Bug 201855 - Hibernate and suspend fails with "Image not found (code -22)"
Summary: Hibernate and suspend fails with "Image not found (code -22)"
Status: CLOSED WILL_NOT_FIX
Alias: None
Product: Drivers
Classification: Unclassified
Component: Other (show other bugs)
Hardware: All Linux
: P1 normal
Assignee: Chen Yu
URL:
Keywords:
Depends on:
Blocks:
 
Reported: 2018-12-03 15:58 UTC by djl
Modified: 2020-11-04 08:18 UTC (History)
2 users (show)

See Also:
Kernel Version: 4.19
Subsystem:
Regression: Yes
Bisected commit-id:


Attachments
debug patch to track why swap header is invalid (1.33 KB, text/plain)
2019-03-26 12:24 UTC, Chen Yu
Details

Description djl 2018-12-03 15:58:57 UTC
Steps to reproduce:

1. Install 4.19
2. Run `echo suspend > /sys/power/disk; echo disk > /sys/power/state`

Expected results:

The machine should write the hibernation image to swap then suspend to RAM as documented here: https://www.kernel.org/doc/Documentation/power/swsusp.txt

Actual results:

The hibernation image is correctly written to swap but never suspends to RAM. The kernel log shows "Image not found (code -22)" immediately after issuing the above commands.
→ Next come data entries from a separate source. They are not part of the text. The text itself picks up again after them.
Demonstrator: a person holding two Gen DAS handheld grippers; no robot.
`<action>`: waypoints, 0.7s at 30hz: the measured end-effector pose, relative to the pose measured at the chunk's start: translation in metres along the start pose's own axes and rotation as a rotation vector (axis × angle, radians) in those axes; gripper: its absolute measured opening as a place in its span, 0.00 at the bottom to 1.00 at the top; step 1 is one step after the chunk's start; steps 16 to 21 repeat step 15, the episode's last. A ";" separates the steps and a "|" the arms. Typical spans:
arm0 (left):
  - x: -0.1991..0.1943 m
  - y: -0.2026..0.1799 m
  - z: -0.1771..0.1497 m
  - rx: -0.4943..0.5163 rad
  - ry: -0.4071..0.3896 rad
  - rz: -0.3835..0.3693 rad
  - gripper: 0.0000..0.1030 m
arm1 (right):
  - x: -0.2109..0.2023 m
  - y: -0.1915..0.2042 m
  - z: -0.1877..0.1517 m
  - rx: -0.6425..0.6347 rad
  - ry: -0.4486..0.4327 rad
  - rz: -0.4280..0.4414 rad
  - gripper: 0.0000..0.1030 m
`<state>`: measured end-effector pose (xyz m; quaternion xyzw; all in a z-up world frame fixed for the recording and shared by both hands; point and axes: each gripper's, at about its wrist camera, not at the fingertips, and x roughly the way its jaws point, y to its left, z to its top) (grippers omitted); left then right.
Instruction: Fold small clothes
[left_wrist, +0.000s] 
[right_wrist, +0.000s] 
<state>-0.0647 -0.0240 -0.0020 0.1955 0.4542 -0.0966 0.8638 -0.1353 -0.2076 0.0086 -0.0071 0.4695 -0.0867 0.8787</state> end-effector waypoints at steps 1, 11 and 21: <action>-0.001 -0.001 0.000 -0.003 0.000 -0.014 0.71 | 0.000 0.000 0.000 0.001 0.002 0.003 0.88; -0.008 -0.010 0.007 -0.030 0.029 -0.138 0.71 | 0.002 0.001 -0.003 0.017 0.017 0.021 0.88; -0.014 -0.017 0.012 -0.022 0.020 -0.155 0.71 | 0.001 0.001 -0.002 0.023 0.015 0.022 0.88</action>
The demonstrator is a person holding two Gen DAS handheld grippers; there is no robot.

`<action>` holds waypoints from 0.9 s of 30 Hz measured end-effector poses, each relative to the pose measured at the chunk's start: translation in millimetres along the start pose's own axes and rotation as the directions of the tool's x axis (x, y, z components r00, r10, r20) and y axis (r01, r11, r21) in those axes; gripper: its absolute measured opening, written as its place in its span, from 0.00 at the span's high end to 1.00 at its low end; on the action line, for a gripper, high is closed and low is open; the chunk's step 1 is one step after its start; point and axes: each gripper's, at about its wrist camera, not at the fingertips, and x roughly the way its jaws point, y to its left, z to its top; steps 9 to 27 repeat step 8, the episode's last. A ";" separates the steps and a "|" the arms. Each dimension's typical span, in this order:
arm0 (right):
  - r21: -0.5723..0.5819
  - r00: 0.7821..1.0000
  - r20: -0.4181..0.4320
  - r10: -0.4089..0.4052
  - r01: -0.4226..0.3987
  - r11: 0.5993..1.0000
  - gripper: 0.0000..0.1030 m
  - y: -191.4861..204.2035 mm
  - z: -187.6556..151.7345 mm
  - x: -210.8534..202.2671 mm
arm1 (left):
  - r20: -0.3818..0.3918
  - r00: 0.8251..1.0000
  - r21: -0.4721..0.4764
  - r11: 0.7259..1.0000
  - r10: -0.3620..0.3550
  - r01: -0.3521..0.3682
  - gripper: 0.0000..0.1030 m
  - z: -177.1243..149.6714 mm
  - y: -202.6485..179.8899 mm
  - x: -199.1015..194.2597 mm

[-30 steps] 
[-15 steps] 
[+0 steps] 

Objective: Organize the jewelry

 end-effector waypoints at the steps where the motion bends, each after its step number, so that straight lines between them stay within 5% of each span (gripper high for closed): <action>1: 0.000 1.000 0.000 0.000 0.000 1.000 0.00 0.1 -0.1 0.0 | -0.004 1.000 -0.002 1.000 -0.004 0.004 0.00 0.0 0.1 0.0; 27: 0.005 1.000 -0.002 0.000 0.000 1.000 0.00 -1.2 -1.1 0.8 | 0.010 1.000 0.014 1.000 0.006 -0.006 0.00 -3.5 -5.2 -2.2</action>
Rebooting the machine manually correctly resumes from the swap image.

Other info:

Doesn't happen with the last 4.18 release. Started with 4.19 and persists through 4.19.6.
Comment 1 Chen Yu 2018-12-12 15:27:31 UTC
(In reply to djl from comment #0)
> Steps to reproduce:
> 
> 1. Install 4.19
> 2. Run `echo suspend > /sys/power/disk; echo disk > /sys/power/state`
> 
> Expected results:
> 
> The machine should write the hibernation image to swap then suspend to RAM
> as documented here: https://www.kernel.org/doc/Documentation/power/swsusp.txt
> 
> Actual results:
> 
> The hibernation image is correctly written to swap but never suspends to
> RAM. The kernel log shows "Image not found (code -22)" immediately after
> issuing the above commands. 
Does it mean, the system returns to the shell after running above commands?
Or it hangs there?
> Rebooting the machine manually correctly resumes
Please define 'manually': does it mean, pressing the power button(reset button)?
> from the swap image.
> 
Do other modes work? such as platform, shutdown, test_resume , etc
> Other info:
> 
> Doesn't happen with the last 4.18 release. Started with 4.19 and persists
> through 4.19.6.
Previously there is a issue in debian when trying to use customized dev offset when doing hibernation, but it should have been fixed. And if it still happens, could you please help do a git bisect to find the bad commit?
Comment 2 djl 2018-12-15 20:39:17 UTC
(In reply to Chen Yu from comment #1)
> Does it mean, the system returns to the shell after running above commands?
> Or it hangs there?

The system hangs here.

> Please define 'manually': does it mean, pressing the power button(reset
> button)?

Yes. I need to hold the power button until it shuts off.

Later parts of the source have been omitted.